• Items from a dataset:
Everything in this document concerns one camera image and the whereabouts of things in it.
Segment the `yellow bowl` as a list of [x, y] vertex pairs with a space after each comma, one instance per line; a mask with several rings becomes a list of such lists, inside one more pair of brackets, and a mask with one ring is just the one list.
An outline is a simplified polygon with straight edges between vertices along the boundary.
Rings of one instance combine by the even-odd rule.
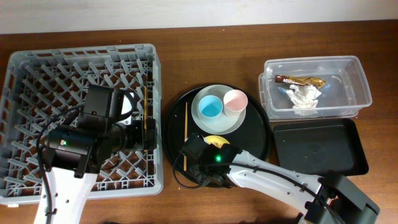
[[206, 137], [204, 137], [204, 140], [208, 144], [212, 144], [219, 149], [221, 149], [224, 144], [229, 144], [228, 140], [226, 140], [225, 138], [223, 138], [221, 136], [216, 136], [216, 135], [206, 136]]

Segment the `wooden chopstick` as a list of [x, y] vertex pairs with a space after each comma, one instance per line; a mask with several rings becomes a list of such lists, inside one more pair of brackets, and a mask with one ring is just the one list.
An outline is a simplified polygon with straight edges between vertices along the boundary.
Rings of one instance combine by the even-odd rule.
[[[184, 142], [188, 138], [188, 102], [185, 103], [185, 125], [184, 125]], [[187, 171], [187, 157], [183, 157], [183, 171]]]
[[147, 118], [148, 118], [148, 112], [147, 112], [147, 85], [144, 87], [144, 130], [147, 132]]

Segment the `white napkin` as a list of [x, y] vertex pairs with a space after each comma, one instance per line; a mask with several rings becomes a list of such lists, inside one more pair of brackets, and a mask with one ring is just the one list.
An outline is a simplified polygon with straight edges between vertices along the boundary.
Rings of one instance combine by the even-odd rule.
[[286, 94], [294, 104], [294, 109], [307, 109], [317, 107], [317, 98], [322, 93], [313, 85], [290, 85], [290, 88], [286, 91]]

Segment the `gold brown snack wrapper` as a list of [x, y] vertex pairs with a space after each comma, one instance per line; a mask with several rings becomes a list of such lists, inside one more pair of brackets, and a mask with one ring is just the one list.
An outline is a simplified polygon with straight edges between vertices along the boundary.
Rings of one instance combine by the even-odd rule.
[[276, 83], [289, 83], [289, 84], [301, 85], [301, 86], [313, 85], [317, 88], [322, 88], [326, 84], [326, 81], [322, 80], [321, 78], [291, 77], [291, 76], [285, 76], [285, 75], [276, 75], [275, 82]]

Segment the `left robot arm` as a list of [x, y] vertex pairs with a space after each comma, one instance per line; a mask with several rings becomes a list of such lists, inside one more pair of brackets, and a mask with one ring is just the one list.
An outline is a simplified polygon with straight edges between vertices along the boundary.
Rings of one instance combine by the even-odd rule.
[[79, 223], [88, 196], [105, 160], [123, 150], [155, 149], [157, 128], [153, 118], [131, 118], [139, 100], [133, 90], [90, 85], [85, 102], [54, 116], [66, 116], [36, 148], [42, 192], [35, 223]]

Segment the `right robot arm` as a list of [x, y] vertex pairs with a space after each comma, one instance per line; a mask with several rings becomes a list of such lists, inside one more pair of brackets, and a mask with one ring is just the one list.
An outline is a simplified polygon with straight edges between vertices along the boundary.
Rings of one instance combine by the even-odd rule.
[[264, 193], [299, 212], [299, 223], [375, 223], [380, 208], [347, 177], [296, 173], [229, 144], [184, 145], [200, 185], [237, 186]]

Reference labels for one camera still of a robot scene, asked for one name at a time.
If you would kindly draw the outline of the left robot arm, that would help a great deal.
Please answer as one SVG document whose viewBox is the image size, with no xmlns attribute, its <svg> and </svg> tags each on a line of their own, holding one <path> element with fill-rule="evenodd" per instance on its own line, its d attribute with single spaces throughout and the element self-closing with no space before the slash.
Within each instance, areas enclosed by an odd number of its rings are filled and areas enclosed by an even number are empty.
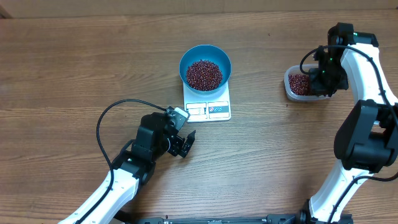
<svg viewBox="0 0 398 224">
<path fill-rule="evenodd" d="M 61 223 L 119 223 L 115 216 L 148 183 L 159 157 L 166 152 L 173 156 L 187 156 L 195 140 L 195 132 L 186 139 L 178 136 L 178 132 L 189 116 L 180 108 L 143 116 L 136 138 L 122 148 L 102 184 Z"/>
</svg>

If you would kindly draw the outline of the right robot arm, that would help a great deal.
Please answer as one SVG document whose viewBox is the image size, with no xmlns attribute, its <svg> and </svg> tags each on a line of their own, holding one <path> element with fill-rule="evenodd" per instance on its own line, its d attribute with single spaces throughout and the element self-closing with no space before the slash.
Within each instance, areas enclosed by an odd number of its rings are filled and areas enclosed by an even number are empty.
<svg viewBox="0 0 398 224">
<path fill-rule="evenodd" d="M 331 29 L 327 45 L 311 51 L 318 61 L 318 68 L 306 72 L 312 91 L 332 95 L 345 82 L 356 103 L 335 136 L 337 161 L 308 200 L 301 223 L 351 223 L 341 213 L 365 181 L 397 178 L 375 176 L 397 159 L 397 97 L 382 72 L 378 47 L 374 34 Z"/>
</svg>

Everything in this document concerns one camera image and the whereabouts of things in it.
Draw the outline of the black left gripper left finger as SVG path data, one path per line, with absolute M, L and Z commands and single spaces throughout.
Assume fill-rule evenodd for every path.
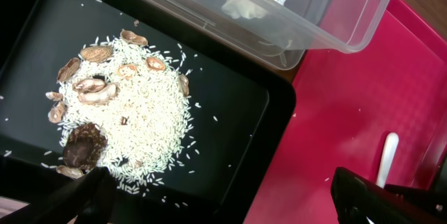
M 97 167 L 47 198 L 4 216 L 1 224 L 108 223 L 116 196 L 108 169 Z

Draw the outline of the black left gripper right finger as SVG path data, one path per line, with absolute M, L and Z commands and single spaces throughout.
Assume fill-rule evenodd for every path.
M 337 167 L 330 193 L 340 224 L 446 224 L 446 194 L 387 184 Z

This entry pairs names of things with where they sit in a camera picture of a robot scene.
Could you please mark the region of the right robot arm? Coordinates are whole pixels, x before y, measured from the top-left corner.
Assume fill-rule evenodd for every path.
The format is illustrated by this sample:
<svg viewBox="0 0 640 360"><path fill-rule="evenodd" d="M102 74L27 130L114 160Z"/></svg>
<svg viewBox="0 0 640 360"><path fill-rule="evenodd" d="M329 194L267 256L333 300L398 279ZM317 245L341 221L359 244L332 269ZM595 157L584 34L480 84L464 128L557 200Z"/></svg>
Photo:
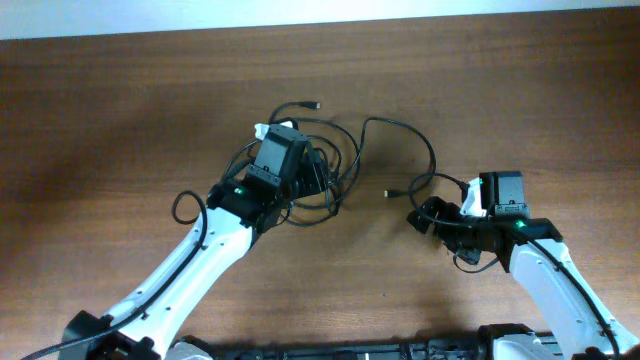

• WHAT TO PRODUCE: Give nothing but the number of lines in the entries that include "would".

• EXERCISE RESULT: 2